News, Nursing

Sleep and Sleep Hygiene – A Psychoeducational Class

After graduating from the Psychiatric Nursing program, I wrote and passed the Registered Psychiatric Nurses of Canada Examination (RPNCE) exam and am enjoying life as a Registered Psychiatric Nurse. Part of my job entails creating and running psychoeducational groups, which is a type of group therapy aimed at educating clients about their conditions and how to cope.

Group therapy session. Psychoeducational groups are a great way for patients to receive guidance.
Psychoeducational groups are a great way for patients to receive guidance.

While creating a psychoeducational group on sleep and sleep hygiene for psychiatric patients, I took a hard look at my own sleep hygiene. What I found wasn’t great. Since childhood I’ve been a terrible sleeper and my habits certainly don’t help.
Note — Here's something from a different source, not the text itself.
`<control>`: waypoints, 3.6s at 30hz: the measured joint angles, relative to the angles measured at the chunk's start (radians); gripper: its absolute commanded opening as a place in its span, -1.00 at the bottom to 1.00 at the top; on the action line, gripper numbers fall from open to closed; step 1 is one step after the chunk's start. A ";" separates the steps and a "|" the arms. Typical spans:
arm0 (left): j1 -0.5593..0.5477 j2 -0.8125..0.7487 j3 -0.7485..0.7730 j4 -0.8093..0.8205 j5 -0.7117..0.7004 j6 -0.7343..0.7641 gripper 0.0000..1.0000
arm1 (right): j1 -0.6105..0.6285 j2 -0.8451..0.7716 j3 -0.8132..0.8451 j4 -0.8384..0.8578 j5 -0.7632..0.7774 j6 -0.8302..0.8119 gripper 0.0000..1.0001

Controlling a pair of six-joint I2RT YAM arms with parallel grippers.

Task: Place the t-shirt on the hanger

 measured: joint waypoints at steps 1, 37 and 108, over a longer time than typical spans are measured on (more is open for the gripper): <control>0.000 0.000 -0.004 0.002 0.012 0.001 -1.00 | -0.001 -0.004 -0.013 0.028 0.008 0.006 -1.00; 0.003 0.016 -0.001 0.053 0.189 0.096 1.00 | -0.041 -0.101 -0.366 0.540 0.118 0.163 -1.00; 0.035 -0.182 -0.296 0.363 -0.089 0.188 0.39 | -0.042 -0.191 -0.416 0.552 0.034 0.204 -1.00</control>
In fact, they probably make my already bad sleeping habits worse! I love an afternoon siesta on my hammock. I like to watch tv late at night, peruse apps on my phone, study, and do a few last-minute chores right before bed. However, none of those habits help me sleep well. I used to tell myself “I need to wear my brain out” but I learned my actions do the opposite.

What the research says

In my research to build the psychoeducational group, I listened to informative podcasts by sleep expert, Dr. Matthew Walker, and read peer-reviewed articles about sleep habits. In Psychiatric Nursing school, I learned the basics about sleep, and how sleep dysfunction can contribute to or be a symptom of illness like mania or depression. What I didn’t realize is how much sleep deprivation affects me, an average, neuro-typical person, each time I have a poor night of sleep.

Dr. Walker discusses the brain’s inability to function and make new memories when tired. So, what does this mean for my late night studying? IT’S POINTLESS!

Phone on Bed. Denied! Lights from a phone or television disrupt the body’s natural circadian rhythm.
Try to stay away from playing on your phone before bed!

Peer reviewed articles talk about overstimulation leading to difficulty falling asleep and staying asleep. Lights from a phone or television disrupt the body’s natural circadian rhythm, causing your internal clock to be disrupted. It seems like there are so many things we need to avoid to fall asleep, stay asleep, and then feel rested in the morning. I needed to find some things I could do to replace my habits and improve my bedtime routine.

Tips to fall asleep and stay asleep

Here are a few actions that can replace the late night routine that I think are worth sharing:

  1. Relax: Find something that relaxes the body and mind. This could be a nice smelling lotion, restful background noise, a cup of herbal tea, or maybe a gentle stretch.
  2. Switch to paper: If you enjoy reading, try switching to a paper book. While the bedside light is on and there is a bit of stimulation, reading a personal interest piece or a fiction novel can move a person closer to sleep, rather than disrupt it.
  3. Evening routine: Set a routine and follow it. Cue the body that it’s time to start winding down and then repeat this pattern with as much fidelity as possible each night and each morning.
  4. Morning route: Yes, the morning routine matters too! Following a consistent morning pattern helps the body stay on rhythm and keep it in the optimal sleep range of 7-9 hours per night.

Overall, I’ve got a few bad sleep habits and I have learned that many of us are in the same situation. Sleep hygiene education isn’t just for those with mental illness, it’s applicable to everybody. Everybody sleeps and can benefit from a good night of sleep.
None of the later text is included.